Sunday, December 17, 2017

No Best Friend

When I was in my early 20's, I broke up with my serious girlfriend of several years.  And I looked around to discover that I was kind of alone.  I guess I'd done that thing where you spend most of your time with that one person and let other relationships slide.  So there I was, devastated in the aftermath of my breakup, and I didn't have anyone to talk to.  It made it so much worse. 

So I swore that I would work on developing friendships, so that I would never find myself in that place again.  And I did a pretty good job of it.  There were some friendships where we started to drift apart where I said 'Hold on there - let's be more intentional about this.'  And we were.  And it was a good thing.

But these days, I find I'm back in the same ugly place.  I'm depressed and lonely and I really don't feel like I have someone to talk to.  I mean, I have friends - some of them are very good friends that I absolutely can talk to about deep stuff.  But I don't have that one or two people that are my best friends, that I talk to all the time.

So, what happened to the close friends that I had before, that I was intentional about?  Well, some got married and had kids.  Nothing wrong with that, but it sucks up their time and energy.  Some friends have chosen not to be friends anymore without any real explanation, and that hurts more than I can express.  And there are some newer friends on the scene that I connect with but ... it's that thing.  You know?  If we were best friends, that would be great.  But we're not.  They already have their best friends.

Because what I'm missing is a best friend.  Someone who is intentional without really thinking about it.  That person that it's just assumed that if you both have free time, you'll probably hang out together.  That person that makes you their first or second choice for any given holiday.

What I have instead is a lovely assortment of friends, some closer than others, who make time for me now and then.  But I feel like it's just enough to keep me going and not enough to bring me to life.  And when I really need to talk to someone, I run through the list of possibilities and realize there's nobody to call.

I don't know what to do about this.  I mean, I've made new friends - that's not the issue.  It's having a best friend.  There's no waiting list for this - like, if your best friend dies or you have a falling out, then maybe consider me!

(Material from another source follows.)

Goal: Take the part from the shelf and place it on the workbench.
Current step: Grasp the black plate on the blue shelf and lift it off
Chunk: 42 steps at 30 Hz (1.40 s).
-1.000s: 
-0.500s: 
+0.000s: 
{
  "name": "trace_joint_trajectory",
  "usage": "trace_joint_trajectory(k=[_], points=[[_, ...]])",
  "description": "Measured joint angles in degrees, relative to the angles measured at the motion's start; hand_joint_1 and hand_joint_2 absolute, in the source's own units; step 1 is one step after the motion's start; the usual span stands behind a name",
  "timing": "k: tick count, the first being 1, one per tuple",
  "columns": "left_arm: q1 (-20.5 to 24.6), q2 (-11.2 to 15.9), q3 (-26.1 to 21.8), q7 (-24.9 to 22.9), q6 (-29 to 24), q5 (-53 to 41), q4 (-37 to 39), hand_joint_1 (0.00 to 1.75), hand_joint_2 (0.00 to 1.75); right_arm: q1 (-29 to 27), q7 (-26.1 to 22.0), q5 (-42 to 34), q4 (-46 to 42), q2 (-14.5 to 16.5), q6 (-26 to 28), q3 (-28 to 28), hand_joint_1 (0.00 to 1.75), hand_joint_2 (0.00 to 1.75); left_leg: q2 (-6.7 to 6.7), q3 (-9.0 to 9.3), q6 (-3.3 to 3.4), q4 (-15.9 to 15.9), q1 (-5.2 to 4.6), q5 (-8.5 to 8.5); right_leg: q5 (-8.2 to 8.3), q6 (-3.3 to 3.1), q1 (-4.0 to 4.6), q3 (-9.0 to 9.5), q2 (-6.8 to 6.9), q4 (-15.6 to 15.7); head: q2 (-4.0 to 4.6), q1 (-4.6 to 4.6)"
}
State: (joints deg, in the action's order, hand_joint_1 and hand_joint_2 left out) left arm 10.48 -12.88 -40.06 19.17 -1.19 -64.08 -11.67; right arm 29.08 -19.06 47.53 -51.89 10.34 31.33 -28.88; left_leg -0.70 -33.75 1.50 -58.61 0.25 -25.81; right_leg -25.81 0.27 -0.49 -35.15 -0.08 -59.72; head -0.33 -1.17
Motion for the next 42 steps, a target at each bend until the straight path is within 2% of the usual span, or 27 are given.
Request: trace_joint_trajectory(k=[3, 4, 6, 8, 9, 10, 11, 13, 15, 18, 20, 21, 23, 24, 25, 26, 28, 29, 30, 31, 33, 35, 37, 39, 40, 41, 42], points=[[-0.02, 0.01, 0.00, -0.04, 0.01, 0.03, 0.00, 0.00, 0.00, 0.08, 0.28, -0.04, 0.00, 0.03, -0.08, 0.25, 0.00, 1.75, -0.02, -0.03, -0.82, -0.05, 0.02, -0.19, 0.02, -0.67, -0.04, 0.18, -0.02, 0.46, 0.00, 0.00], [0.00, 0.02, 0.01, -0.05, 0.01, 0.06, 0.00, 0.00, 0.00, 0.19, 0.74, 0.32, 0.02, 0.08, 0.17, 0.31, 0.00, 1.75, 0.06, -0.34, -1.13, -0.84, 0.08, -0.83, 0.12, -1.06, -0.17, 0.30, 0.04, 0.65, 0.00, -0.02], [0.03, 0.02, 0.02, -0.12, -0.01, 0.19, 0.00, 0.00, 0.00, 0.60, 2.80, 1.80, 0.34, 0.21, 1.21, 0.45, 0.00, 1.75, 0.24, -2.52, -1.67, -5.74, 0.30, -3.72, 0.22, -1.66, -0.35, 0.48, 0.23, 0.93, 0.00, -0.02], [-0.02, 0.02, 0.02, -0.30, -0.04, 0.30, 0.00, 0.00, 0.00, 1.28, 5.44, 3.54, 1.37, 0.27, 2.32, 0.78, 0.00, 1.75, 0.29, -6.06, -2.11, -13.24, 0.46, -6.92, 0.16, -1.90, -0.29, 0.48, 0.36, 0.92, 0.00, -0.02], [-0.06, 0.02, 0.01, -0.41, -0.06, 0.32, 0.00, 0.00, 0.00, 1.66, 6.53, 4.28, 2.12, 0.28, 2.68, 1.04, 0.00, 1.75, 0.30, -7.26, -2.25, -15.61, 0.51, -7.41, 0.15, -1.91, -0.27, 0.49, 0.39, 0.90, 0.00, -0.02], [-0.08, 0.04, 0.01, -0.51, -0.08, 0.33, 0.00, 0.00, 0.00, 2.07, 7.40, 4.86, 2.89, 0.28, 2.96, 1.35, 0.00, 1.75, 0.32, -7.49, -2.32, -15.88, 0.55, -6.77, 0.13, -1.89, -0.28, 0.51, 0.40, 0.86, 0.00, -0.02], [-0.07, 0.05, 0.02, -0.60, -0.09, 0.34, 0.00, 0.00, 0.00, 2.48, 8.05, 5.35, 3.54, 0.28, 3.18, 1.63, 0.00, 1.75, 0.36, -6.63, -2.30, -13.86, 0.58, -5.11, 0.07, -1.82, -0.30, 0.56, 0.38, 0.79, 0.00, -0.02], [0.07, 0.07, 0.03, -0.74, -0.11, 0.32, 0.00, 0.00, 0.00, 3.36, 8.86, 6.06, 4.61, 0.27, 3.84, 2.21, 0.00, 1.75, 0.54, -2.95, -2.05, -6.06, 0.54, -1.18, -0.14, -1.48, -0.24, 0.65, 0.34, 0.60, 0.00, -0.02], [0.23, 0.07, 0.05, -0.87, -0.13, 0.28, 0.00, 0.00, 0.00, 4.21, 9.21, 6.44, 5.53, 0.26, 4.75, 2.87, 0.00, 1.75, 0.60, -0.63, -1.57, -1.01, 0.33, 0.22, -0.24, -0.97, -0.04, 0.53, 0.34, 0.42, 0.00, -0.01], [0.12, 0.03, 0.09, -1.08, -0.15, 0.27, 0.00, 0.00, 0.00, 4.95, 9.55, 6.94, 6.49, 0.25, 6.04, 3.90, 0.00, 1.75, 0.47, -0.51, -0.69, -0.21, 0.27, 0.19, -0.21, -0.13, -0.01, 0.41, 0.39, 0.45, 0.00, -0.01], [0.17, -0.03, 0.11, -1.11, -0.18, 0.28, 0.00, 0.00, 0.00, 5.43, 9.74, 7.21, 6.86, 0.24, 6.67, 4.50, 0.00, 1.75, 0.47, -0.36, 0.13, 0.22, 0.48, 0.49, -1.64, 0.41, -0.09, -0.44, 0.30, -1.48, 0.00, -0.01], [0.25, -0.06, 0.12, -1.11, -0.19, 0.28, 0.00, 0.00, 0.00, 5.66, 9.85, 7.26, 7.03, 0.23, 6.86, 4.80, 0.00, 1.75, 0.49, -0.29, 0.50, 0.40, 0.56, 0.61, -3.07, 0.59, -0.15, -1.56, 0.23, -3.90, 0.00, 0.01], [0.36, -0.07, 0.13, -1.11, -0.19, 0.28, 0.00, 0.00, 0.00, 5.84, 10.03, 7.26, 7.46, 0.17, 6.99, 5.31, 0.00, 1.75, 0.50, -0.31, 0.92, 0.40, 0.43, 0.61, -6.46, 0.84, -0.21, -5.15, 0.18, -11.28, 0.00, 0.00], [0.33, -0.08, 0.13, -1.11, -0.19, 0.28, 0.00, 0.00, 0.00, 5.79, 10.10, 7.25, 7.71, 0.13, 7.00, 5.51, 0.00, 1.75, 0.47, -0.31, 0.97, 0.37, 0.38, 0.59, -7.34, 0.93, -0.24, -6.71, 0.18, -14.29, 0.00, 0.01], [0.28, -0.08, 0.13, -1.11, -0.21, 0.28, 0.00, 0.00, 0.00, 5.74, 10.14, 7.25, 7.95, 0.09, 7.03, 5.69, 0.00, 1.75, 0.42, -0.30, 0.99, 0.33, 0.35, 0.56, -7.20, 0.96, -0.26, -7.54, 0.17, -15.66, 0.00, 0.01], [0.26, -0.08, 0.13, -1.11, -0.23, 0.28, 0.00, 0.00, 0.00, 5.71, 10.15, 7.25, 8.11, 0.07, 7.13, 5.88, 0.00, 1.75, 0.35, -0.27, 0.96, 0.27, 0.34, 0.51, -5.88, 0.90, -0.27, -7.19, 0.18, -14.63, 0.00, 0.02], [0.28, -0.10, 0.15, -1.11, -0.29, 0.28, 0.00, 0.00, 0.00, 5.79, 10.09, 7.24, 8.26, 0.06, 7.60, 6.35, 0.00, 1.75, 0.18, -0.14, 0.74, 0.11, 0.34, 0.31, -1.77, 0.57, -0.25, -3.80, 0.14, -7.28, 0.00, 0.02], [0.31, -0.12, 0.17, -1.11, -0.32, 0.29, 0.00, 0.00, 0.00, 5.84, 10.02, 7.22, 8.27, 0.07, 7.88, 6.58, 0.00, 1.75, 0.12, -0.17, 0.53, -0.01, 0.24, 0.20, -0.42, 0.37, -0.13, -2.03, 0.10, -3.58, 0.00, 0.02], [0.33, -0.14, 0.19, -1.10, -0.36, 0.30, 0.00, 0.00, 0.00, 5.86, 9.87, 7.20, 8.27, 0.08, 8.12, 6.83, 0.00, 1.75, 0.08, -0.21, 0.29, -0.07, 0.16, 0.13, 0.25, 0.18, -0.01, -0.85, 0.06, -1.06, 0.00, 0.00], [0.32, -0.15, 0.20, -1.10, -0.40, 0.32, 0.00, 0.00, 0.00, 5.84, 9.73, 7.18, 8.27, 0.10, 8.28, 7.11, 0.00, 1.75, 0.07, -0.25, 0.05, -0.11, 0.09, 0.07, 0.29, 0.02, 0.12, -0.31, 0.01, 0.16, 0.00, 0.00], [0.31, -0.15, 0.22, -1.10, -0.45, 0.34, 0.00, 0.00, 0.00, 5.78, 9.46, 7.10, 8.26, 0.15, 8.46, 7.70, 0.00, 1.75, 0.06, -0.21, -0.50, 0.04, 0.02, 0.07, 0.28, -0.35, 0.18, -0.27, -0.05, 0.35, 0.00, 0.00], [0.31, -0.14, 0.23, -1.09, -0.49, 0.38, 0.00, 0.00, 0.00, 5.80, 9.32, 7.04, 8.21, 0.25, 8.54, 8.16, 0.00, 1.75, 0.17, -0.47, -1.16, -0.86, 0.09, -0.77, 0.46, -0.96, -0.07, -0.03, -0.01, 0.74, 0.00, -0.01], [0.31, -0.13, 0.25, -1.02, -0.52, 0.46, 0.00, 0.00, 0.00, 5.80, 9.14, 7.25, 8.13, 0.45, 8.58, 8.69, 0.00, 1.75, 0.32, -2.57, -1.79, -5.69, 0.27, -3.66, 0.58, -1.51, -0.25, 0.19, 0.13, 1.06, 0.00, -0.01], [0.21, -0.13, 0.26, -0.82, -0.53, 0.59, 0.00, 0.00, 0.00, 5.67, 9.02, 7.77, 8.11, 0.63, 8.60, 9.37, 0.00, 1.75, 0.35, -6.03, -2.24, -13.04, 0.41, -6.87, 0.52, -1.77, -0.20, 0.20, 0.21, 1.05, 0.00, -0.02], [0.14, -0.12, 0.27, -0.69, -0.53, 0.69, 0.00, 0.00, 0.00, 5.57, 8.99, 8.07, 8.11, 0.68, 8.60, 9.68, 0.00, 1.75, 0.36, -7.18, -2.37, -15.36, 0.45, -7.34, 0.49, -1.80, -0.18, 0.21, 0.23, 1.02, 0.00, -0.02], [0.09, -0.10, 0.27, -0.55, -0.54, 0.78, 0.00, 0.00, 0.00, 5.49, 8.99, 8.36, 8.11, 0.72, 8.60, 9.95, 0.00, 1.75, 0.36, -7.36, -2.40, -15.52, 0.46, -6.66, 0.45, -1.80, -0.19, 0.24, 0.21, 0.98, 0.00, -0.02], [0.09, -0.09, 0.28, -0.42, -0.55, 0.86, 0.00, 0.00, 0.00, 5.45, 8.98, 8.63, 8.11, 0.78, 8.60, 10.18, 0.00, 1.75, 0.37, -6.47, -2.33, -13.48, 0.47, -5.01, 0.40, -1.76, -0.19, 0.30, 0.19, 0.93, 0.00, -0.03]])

The only option I see is finding a girlfriend.  Which I would love to do, anyway.  But I've kinda lost hope in that department.  My suspicion, right or wrong, is that I am simply not appealing to women these days.  And while I do sometimes meet women that I'm attracted to, there is usually some real reason not to ask them out (too young, too crazy, happily married ...).

So that's where I'm at.  And I don't have anyone to talk to about it.  So I'll put it here.